Six words can destroy your credibility and jeopardize your career: “This number does not look correct.” When you hear those words, it is already too late. People don’t trust you anymore. They are suspicious about everything you have done so far. Suddenly, you become a person who makes mistakes—the person who has probably been feeding us false data for years.

Is there anything to worry about? What if the timing was terrible, and somebody recently made a wrong decision that caused the company to lose tons of money? Suddenly, every decision becomes data driven. Even the people who ignored the data for years claim that they were making data-driven decisions. The problem is that the data is incorrect.

The data is wrong because you have made a mistake! Congratulations! You’ve been promoted to a scapegoat! Everybody in the company is going to know your name. You have just become the Excuse of the Year.

Do you want that? No? What are you doing to avoid such a situation? How often are “hope” and “luck” a vital part of the data pipeline? We hope that the data format does not change. If we get lucky, the files get uploaded before we generate the report for the CEO. Of course, if it fails, we have a person who restarts it manually, and nobody notices the problem.

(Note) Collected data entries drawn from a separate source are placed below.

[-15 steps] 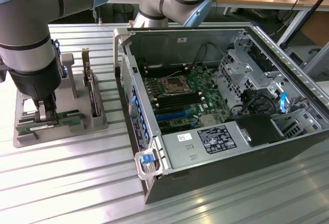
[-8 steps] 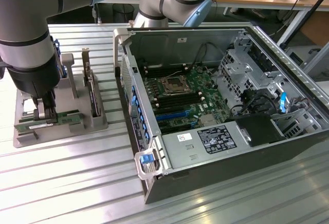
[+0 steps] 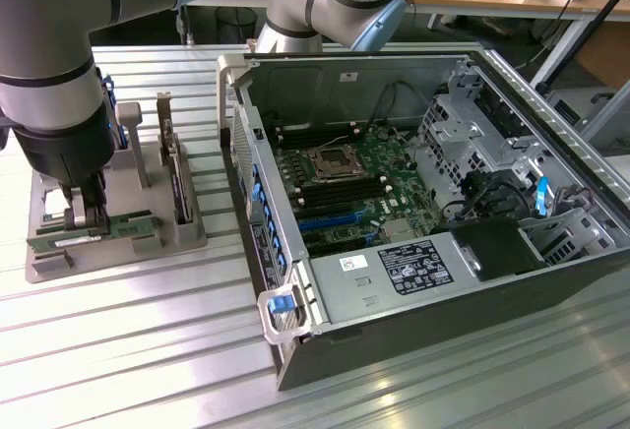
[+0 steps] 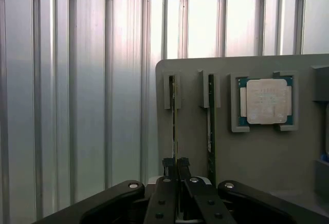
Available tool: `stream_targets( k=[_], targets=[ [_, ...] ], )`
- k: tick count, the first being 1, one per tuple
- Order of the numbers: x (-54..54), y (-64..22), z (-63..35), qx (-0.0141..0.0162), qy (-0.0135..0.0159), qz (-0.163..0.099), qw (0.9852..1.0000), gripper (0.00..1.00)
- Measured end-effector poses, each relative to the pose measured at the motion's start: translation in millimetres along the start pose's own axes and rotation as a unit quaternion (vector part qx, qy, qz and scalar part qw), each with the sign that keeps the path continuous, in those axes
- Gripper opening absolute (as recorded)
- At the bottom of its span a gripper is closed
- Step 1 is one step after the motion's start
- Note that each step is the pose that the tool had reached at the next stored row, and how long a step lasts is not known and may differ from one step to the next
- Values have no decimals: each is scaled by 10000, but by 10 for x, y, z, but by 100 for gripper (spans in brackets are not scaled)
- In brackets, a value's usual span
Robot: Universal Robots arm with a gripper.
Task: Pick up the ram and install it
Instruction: 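Pick up the ram and move it above insertion slot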
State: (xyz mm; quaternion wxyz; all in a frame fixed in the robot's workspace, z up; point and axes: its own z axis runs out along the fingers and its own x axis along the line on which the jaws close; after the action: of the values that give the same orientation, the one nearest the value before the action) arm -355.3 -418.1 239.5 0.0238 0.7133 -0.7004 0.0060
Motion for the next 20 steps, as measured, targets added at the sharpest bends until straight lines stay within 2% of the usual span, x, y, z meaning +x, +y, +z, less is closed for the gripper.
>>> stream_targets(
  k=[20],
  targets=[
    [2, 1, -55, 0, 0, 0, 10000, 12]
  ],
)
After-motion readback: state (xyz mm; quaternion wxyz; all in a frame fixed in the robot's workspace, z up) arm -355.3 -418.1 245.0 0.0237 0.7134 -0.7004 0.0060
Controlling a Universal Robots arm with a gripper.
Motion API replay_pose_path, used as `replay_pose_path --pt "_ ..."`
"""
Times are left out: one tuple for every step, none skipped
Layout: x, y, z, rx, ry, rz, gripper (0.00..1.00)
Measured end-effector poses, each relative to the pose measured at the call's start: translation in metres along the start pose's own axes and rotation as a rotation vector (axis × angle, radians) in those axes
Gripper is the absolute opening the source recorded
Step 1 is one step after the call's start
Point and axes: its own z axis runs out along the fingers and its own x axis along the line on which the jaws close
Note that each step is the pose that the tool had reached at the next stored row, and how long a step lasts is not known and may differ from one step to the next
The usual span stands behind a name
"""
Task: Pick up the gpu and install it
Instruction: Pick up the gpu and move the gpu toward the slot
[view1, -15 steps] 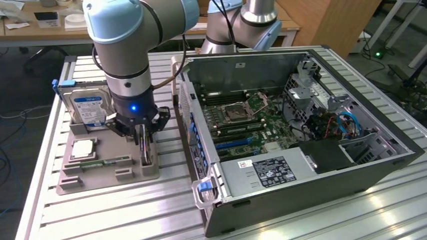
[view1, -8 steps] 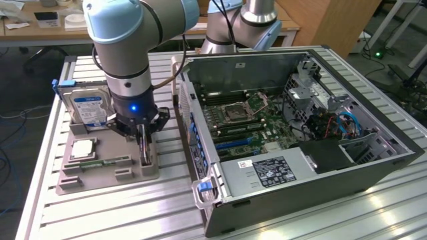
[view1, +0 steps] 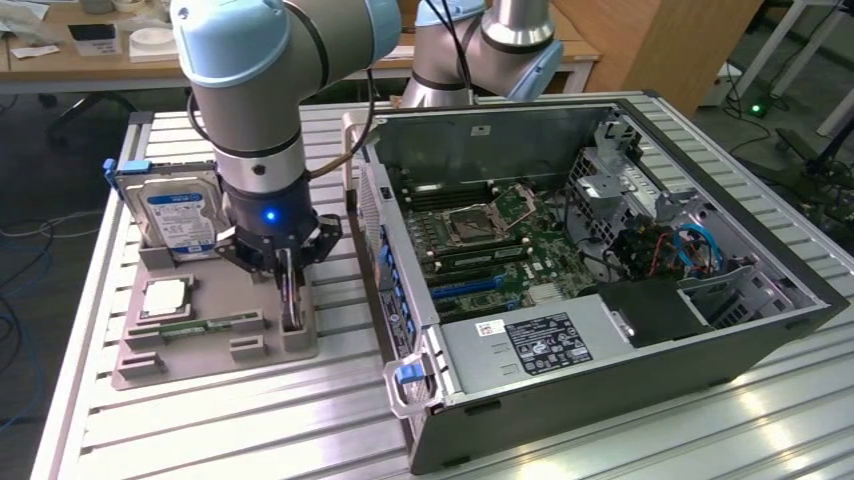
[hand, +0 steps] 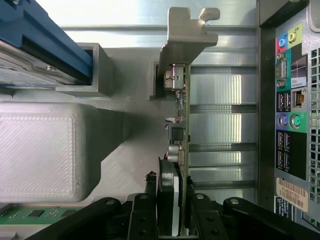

Data engineering is no different from other branches of software development. We can apply functional programming principles and turn our pipelines into something that resembles a function. Sure, the input is huge, and the function runs for a few hours, but for any given input, there is only one correct output, and we can write tests to ensure that we get what we expect. Does it seem trivial and obvious? So why are there so many data pipelines without a single line of test code?

The other best practices we can copy come from site reliability engineering (SRE) teams. These include relentless automation and monitoring. Manual configuration leads to systems that are fragile, unpredictable, and cannot be fixed. You never know what is going to happen when you change something. You can’t create a test environment because you don’t even know the current state of the production system. It’s a nightmare.

Similarly, the lack of monitoring will make you wake up screaming at night. Do you know whether your pipeline processes all of the data? What if it drops 3% and nobody knows about it? We should gather instrumentation metrics about the code we run and about the data we process. You would be surprised by the number of issues you can detect by comparing the histograms of input values and the pipeline output.

Of course, all of that must be automated as a part of the pipeline, and the whole process must fail if any validation detects incorrect values. Otherwise, it becomes an expensive toy that nobody uses and nobody cares about.